Шел он от праздника к празднику немым укором всеобщей мистерии Просвещения. Шел и улыбался. Но что скрывалось за мудрой улыбкой его? Тупая боль тяжестью тины отдавалась в спине его, стучало в висках Ибо ноша была тяжела. Тяжела, но не тягостна. Запах ее чуть уловимый, мягкость ее и ее энергия источали обновление. Звали в век новый.
И звал Спирихин, но не услышан был. А нес он не тину, но истину, себя как ответ на зов бытия. Знание — сила, утверждает Просвещение; знание — тина, ведает Спирихин. Символом современной эпохи, погрязшей в пороке всезнайства и впавшей в гордыню, является атомный гриб, символом обновления Космоса по Спирихину — тина.
P.S.
1. В плотном символическом поле смыслов, который имеет Петербург, доминировали образ расплаты и проклятия за поруганный ландшафт и забвение бытовавших здесь мифов, за разрыв с телом России и сатанинскую волю к Западу и Просвещению: «Петербургу быть пусту» или «Нет, ты утонешь в тине черной, проклятый город, Божий враг» (3. Гиппиус).
2. Фраза Гойи, на которую намекал Спирихин, в подлиннике звучит так: «El sueno de la razon produce monstruos». Испанское sueno — грезы, мечты, но не сон.
3. Тина — плодородный слой, потенция и возрождение, но она же бездна и бессознательное, она — сама чернота. Как заметил Виктор Тернер: «Черные вещи — это древесный уголь, речной ил... Чернота — это зло, отсутствие удачи, чистоты или белизны, страдание или несчастье, болезни, ведовство и колдовство, смерть, половое влечение, ночь или тьма». Тина в руках Спирихина подобна гесиодовской Великой бездне — «хасме», которая лежит в основании мироздания. «И от пучины морской, и от зведного неба все залегают один за другим и концы и начала страшные, мрачные. Даже боги пред ними трепещут» («Теогония», 736-739).

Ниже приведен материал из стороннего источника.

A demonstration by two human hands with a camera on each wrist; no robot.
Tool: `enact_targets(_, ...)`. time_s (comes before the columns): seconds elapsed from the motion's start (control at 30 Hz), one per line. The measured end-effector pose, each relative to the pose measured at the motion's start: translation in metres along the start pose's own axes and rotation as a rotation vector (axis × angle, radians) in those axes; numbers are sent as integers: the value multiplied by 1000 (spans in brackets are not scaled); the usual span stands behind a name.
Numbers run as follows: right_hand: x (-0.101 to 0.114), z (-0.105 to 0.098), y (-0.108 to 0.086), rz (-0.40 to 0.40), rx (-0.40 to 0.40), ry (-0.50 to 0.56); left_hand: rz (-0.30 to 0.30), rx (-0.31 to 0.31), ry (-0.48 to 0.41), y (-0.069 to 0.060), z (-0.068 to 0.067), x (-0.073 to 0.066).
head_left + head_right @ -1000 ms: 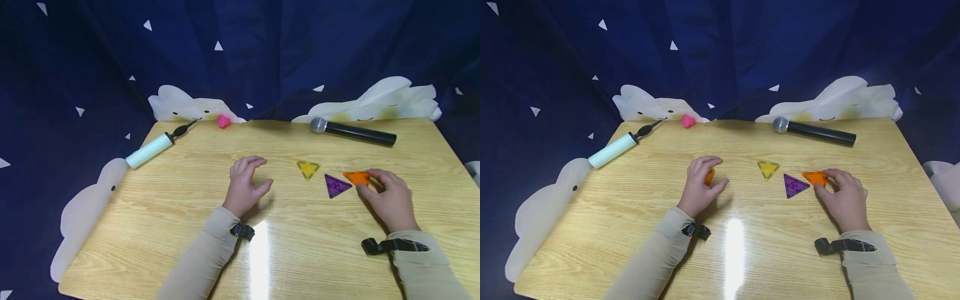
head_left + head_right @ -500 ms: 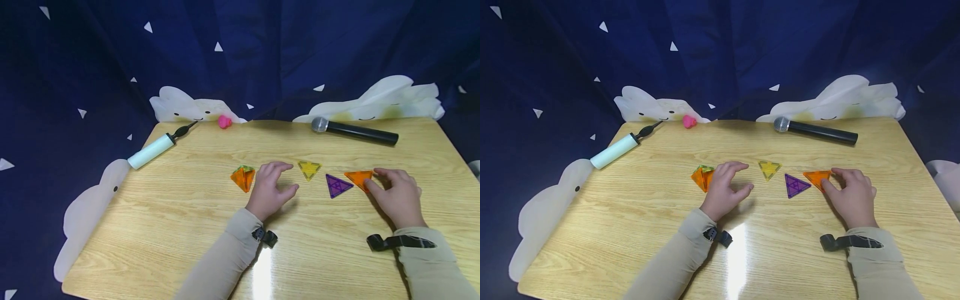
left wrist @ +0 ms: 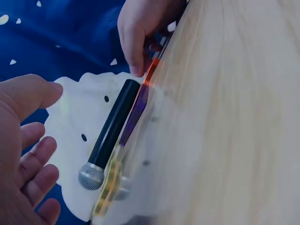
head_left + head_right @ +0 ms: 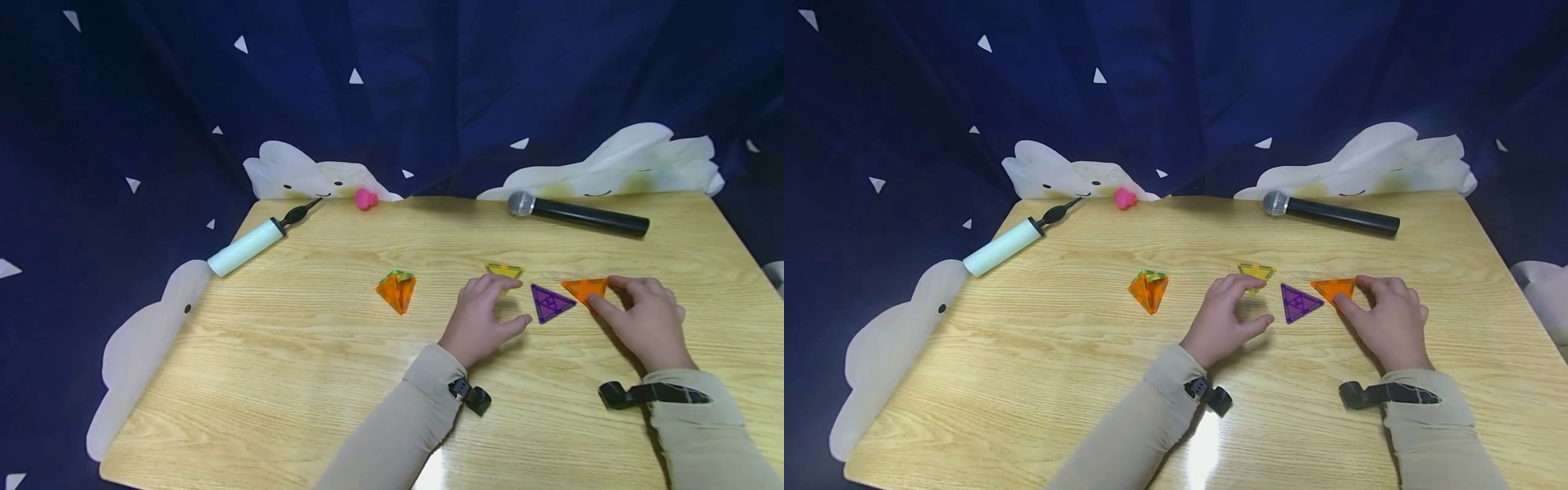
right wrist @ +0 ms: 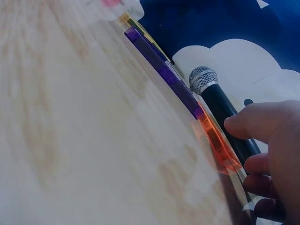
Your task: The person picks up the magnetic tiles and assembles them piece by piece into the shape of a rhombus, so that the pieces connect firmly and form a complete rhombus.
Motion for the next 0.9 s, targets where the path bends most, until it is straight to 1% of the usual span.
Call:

Но тина, ил, водоросли имеют оттенок зеленого цвета, который в своей двойственности отсылает к возрождению, воскрешению: он укрывающий, успокаивающий, освежающий, укрепляющий, однако, как и любой древний символ, он ещё и негативен. У Сатаны на витражах Шартрского собора зеленые глаза и зеленая кожа, это также цвет гниения, зелень плесени, зеленая муха, крокодил, позеленевший от холода или страха человек, — все это другая сторона символики зеленого цвета, которая присутствует в тине, которую носил по городу Спирихин в День знаний.
Примечания
- ^ Например о том, что они — in psychoanalytic sense — занимаются\уменьшением мира». Лингвистическая модель проста — уменьшительный суффикс. Их печатный орган «Максимка» тому подтверждение. Точно так же они (любую + action) «опускают» вещь, и всем становится тепло и уютно. Поскольку все чувствуют себя БОЛЬШЕ (Аркадий Драгомощенко).